Nel mestiere del giornalismo ci sono realtà che sono sepolte, come gli abusi sessuali subiti dalle giornaliste locali, dalle corrispondenti inviate speciali nell’esercizio della loro professione. In molti casi, sono le stesse giornaliste che per timore dello stigma dei colleghi, o per la mancanza di fiducia nei confronti delle autorità decidono di rimanere in silenzio e non esporsi.

La giornalista che per prima ruppe il silenzio è stata la colombiana Jineth Bedoya, del quotidiano El Espectador di Bogotà.
_ Bedoya ha riferito che nel maggio 2000, quando stava coprendo la storia di gruppi paramilitari di estrema destra, è stata rapita, legata e poi trasferita nella città di Villavicencio, dove è stata brutalmente picchiata e violentata da più persone.

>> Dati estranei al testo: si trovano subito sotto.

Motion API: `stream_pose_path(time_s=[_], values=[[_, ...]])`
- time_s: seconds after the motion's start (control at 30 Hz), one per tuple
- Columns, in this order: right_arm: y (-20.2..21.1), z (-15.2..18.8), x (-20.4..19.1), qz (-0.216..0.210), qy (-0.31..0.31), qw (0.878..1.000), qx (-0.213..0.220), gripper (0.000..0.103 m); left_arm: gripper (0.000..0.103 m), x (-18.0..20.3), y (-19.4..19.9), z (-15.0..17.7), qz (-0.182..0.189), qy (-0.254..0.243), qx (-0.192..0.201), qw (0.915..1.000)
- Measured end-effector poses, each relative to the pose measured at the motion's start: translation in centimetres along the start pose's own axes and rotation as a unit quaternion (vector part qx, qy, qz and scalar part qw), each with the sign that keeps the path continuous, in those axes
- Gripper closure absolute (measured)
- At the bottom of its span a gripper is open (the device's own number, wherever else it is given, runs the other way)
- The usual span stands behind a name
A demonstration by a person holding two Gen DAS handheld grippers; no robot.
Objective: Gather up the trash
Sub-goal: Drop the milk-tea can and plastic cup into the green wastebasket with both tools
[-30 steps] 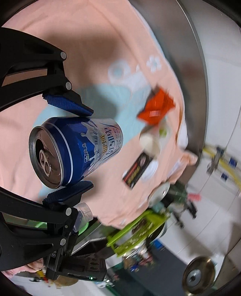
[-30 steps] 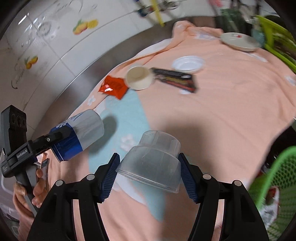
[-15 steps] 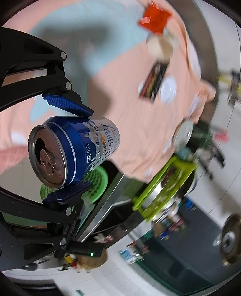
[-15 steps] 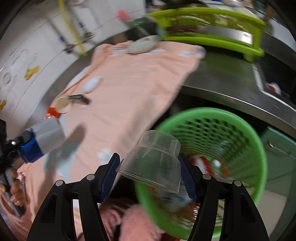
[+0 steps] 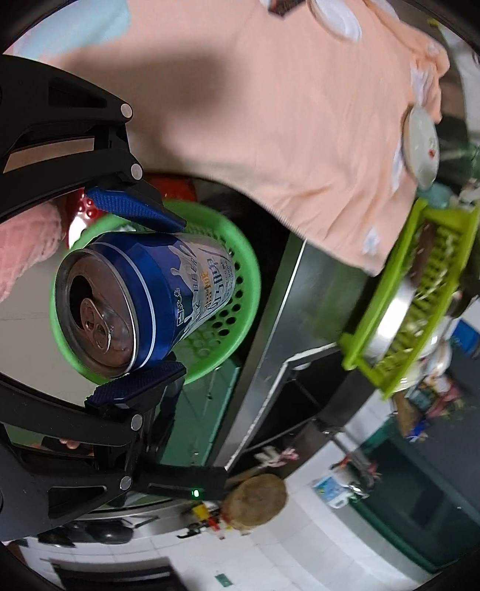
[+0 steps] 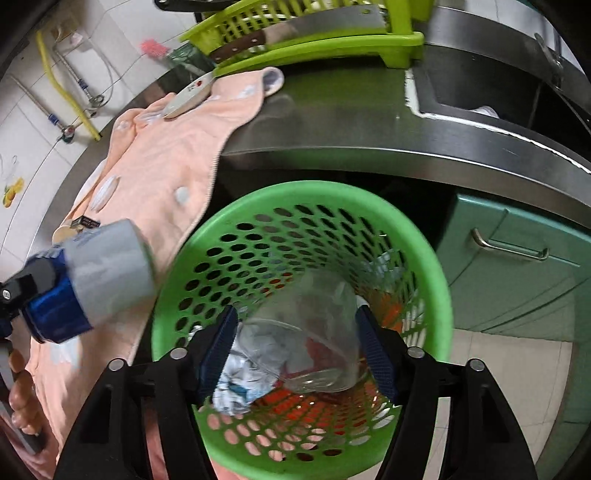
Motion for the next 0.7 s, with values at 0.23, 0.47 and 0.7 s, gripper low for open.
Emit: stream_pose_path(time_s=[0.23,0.47,0.7], values=[[0.7,-0.3,1.2,-0.006,-0.003,1.0,0.009,0.034,0.031,1.1,-4.4,0.1,-0.014,-0.014,-0.033,0.9992],[1.0,-0.3,0.7,-0.012,0.002,1.0,0.011,0.033,0.029,0.4,-4.7,0.6,-0.02,-0.013,-0.038,0.999],[1.3,-0.9,-2.0,-0.021,0.027,0.999,0.014,0.033,0.028,-0.8,-2.2,1.0,-0.029,-0.012,-0.022,0.9993]])
Point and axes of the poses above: each gripper's, at about its wrist camera, not at the fingertips, and y roughly against the way its jaws point, x to its right, z to its underside, the point moved 5 cm from there along -y, roughly the way its jaws point, and after that the axes turned 2 degrees about -z, right-handed, at the moved point
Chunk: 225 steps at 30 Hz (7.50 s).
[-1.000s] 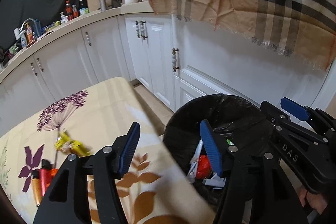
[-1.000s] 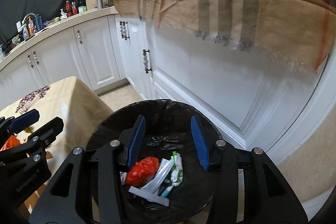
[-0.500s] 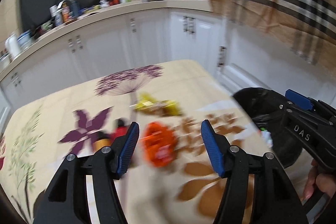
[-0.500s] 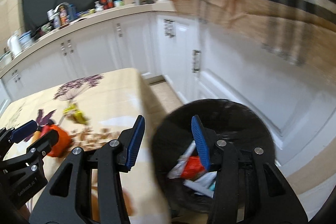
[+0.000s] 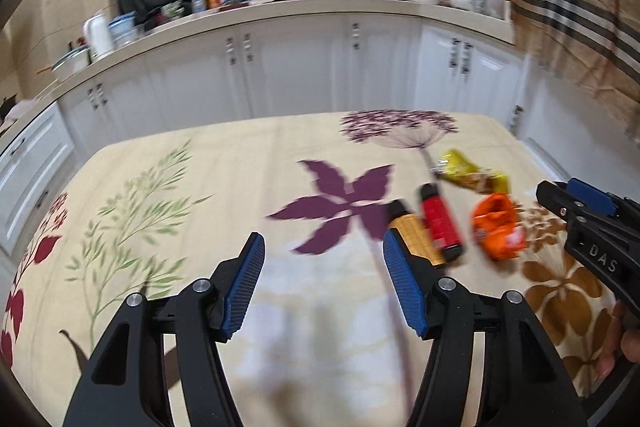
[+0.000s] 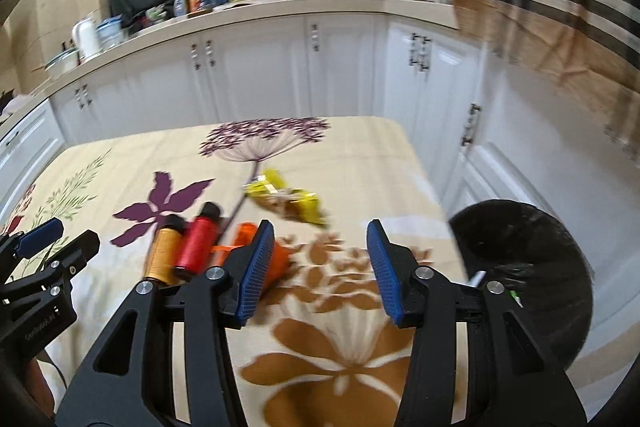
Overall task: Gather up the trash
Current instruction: 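Move both open tools back over the table, then grasp the orange bag with the right tool while the left tool grasps the orange-labelled bottle, then carry the orange bag and orange-labelled bottle toward the black bin, then open both tools to drop the orange bag and bottle into the bin, then move both open tools back over the table, then grasp the yellow wrapper with the right tool while the left tool grasps the red bottle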
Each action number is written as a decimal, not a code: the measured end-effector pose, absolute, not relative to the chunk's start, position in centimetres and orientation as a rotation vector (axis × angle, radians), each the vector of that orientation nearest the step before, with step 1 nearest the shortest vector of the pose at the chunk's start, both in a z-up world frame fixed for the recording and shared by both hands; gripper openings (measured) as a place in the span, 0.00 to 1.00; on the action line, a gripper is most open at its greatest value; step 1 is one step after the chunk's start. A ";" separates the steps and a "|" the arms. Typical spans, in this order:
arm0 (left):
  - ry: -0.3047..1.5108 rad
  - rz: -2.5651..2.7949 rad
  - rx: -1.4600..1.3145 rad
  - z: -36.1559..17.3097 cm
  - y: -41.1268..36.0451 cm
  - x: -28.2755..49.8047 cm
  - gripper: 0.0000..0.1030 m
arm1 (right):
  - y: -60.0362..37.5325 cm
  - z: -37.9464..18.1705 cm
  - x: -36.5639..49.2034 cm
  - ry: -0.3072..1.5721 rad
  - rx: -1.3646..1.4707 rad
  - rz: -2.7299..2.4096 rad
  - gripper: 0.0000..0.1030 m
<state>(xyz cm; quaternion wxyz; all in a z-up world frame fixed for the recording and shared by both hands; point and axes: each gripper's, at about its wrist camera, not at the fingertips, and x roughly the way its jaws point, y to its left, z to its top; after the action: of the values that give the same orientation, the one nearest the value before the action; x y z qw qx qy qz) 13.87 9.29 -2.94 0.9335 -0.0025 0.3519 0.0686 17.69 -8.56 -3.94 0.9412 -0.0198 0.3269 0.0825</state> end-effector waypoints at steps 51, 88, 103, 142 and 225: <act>0.844 0.071 0.007 -6.1 6.3 17.9 0.66 | -13.0 -5.7 18.3 0.739 -0.022 0.120 0.42; 0.694 -0.046 0.019 -1.7 3.3 13.9 0.24 | -14.7 -3.0 14.9 0.648 -0.012 0.081 0.42; 0.621 -0.249 0.088 -0.2 -7.0 14.0 0.24 | -23.0 -1.1 12.2 0.578 0.011 -0.094 0.42; 0.664 -0.372 0.199 -3.7 -19.8 20.8 0.31 | -32.6 -4.5 16.6 0.613 0.083 -0.308 0.55; 0.820 0.140 -0.060 -5.5 13.9 18.1 0.24 | -3.8 -7.9 27.1 0.872 -0.219 0.270 0.49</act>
<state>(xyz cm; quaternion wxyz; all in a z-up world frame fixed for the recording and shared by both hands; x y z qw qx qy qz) 18.05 13.89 -5.51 0.9143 -0.0292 0.3981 0.0681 27.14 -3.78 -7.86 0.8918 -0.1054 0.4204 0.1299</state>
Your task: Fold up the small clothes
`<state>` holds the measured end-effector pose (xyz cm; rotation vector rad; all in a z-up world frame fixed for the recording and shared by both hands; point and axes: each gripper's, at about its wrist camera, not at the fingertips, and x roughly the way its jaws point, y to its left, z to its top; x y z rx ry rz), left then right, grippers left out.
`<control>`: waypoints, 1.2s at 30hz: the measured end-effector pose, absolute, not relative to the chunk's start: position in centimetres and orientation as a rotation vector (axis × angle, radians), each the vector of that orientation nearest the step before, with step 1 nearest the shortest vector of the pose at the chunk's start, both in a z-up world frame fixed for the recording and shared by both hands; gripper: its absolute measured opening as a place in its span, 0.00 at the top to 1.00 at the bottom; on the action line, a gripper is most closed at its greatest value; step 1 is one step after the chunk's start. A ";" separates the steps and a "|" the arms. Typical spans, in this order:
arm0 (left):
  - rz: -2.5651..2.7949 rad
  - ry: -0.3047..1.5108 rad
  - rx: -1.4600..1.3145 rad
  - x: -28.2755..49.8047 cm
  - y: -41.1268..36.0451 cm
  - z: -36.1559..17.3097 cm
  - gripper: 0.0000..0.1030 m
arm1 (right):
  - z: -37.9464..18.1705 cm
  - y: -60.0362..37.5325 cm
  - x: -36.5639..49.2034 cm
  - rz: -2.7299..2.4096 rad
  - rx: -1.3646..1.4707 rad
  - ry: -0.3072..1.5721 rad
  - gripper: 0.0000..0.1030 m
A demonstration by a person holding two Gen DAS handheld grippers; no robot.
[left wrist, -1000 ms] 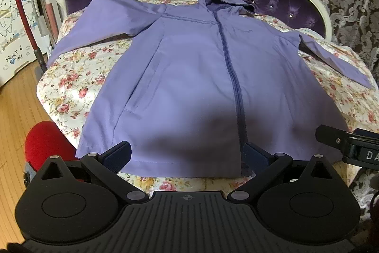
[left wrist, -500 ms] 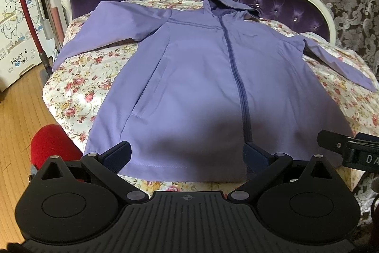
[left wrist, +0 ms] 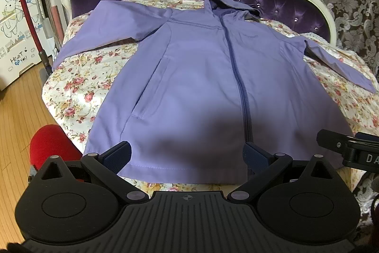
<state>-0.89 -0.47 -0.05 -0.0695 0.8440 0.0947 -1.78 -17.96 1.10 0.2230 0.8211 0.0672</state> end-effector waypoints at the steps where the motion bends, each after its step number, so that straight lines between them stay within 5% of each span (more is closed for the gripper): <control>1: 0.094 0.845 -0.070 -0.8 -0.4 -0.1 0.01 | 1.1 -18.0 -1.7 0.068 0.223 0.823 0.01; 36: -0.018 0.780 -0.173 4.8 1.7 0.4 0.01 | -0.2 -19.3 4.3 0.081 0.330 0.802 0.01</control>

A Bedoya ci sono voluti nove anni per riuscire a parlare pubblicamente di quanto le era successo. Il gesto ha segnato un precedente e ha provocato un effetto a catena su altre giornaliste che dalla Colombia, agli Stati Uniti, all’Europa, hanno iniziato a denunciare gli abusi sessuali che avevano subito.
_ Il caso Bedoya resta comunque paradigmatico perché la denuncia è stata fatta davanti al [Comitato per la protezione dei giornalisti->https://cpj.org/cgi-bin/mt4/mt-search.cgi?search=Jineth%20Bedoya&__mode=tag&IncludeBlogs=8&limit=10] (CPJ), e ancora adesso è una dei pochi casi documentati.

Nel febbraio scorso al Cairo, durante i moti di piazza Tahrir la giornalista americana di CBS, membro del consiglio del CPJ, [Lara Logan->http://www.cbsnews.com/video/watch/?id=7364550n] (video in inglese), ha subito una violenza sessuale che ha portato di nuovo a mettere la questione sul tavolo.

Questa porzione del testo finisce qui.